Feel free to comment and ask questions. Paulette will be checking in today to talk to everyone and reply to your questions.
THE PERSECUTION OF MILDRED DUNLAP
Paulette Mahurin’s Guest Post
Voices For Change
I spent the last fifteen years of my life half-dead, homebound, stricken with Lyme disease, from a tick I got after rescuing a dog destined for death in a kill shelter.
While the downside was obvious to me immediately, the debility, the cardiac valve enlargement, meningitis, crippling arthritis, exhaustion unrelieved by any rest; the upside is still becoming apparent to me, even after I have regained 95% of my health, and that is my thinking has changed. I have come to realize that the heart knows what the mind can never comprehend, of all that is possible. It is from this realization that I write today, perhaps in a hope (however naïve that may be) that there will be a heart that will awaken to something new, about tolerance.
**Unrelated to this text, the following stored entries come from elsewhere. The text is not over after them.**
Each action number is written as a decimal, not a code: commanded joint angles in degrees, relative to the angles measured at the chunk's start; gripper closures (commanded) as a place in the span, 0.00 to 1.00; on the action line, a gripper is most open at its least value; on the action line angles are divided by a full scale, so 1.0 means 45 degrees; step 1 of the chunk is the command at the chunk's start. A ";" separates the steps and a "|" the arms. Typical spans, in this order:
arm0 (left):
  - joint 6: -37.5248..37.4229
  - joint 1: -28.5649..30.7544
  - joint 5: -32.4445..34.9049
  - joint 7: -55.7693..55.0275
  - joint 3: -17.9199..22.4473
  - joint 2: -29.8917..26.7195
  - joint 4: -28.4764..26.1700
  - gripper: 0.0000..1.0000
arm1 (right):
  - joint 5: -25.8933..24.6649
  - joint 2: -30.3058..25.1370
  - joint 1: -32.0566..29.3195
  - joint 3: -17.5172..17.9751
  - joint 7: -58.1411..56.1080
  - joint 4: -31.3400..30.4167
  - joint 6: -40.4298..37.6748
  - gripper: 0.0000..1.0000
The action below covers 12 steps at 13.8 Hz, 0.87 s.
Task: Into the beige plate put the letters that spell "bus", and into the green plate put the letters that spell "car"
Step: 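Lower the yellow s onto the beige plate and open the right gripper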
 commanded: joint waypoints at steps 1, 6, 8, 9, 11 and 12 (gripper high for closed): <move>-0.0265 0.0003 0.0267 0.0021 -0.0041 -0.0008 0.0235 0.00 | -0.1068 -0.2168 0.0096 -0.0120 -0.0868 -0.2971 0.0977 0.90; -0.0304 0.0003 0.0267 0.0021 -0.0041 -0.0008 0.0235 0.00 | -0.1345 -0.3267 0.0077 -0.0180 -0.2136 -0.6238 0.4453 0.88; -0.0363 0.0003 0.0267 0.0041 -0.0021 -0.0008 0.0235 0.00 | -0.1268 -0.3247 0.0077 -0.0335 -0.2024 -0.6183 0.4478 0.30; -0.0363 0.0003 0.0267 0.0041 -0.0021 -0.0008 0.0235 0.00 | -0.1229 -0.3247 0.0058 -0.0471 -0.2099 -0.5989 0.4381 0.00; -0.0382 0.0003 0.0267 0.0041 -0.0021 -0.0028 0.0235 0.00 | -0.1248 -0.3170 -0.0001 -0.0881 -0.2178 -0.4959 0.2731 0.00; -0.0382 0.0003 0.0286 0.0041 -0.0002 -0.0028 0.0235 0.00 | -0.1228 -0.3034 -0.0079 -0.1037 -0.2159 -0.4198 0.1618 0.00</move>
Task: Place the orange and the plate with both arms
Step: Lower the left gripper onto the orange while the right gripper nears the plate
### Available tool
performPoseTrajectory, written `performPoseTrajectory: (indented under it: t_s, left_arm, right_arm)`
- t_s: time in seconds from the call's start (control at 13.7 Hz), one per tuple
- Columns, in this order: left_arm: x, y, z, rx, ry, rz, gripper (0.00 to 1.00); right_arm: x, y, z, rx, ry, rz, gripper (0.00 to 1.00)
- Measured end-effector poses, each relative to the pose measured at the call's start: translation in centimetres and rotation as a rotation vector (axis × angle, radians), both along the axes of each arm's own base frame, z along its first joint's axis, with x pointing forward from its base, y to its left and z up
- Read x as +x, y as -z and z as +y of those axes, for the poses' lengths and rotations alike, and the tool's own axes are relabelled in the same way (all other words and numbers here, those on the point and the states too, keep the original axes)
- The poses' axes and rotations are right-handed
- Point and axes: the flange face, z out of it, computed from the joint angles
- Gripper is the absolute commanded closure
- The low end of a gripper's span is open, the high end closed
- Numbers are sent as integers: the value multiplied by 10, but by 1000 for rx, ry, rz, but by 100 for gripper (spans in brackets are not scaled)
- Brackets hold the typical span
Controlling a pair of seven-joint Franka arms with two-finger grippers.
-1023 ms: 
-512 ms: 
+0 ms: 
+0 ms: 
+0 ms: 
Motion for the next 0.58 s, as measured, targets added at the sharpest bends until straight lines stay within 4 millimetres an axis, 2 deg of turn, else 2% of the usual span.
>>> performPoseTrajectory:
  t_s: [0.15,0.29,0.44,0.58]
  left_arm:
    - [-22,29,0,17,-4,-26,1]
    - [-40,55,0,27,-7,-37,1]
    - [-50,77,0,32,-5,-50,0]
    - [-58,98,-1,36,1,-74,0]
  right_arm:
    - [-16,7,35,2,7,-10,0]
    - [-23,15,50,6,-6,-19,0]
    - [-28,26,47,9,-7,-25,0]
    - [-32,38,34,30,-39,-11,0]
During the years of illness, I wrote, and completed my novel, The Persecution of Mildred Dunlap, a story about the impact of the imprisonment of Oscar Wilde, for homosexual activity, on a small Nevada ranching town, a lesbian couple in particular who had not as of yet been found out. I spent an enormous amount of time researching the history of Gays and Lesbians; needless to say what I found was sobering. It haunted me. It changed me. In my acknowledgment, I wrote the usual thank you mentions to my family, friends who helped with the read, my editors, my publisher, and then I wrote, Lastly, to all those silent voices that have perished at the hands of hatred, I am grateful for your lives. I have to wonder if I heard your agonized whispers in the middle of the night. Wake me up you did, to what it is to suffer at the hands of prejudice over the color of your skin, the legacy of your genetic heritage, your sexual preference, and in many, your authentic selves that dared to differ from the norm.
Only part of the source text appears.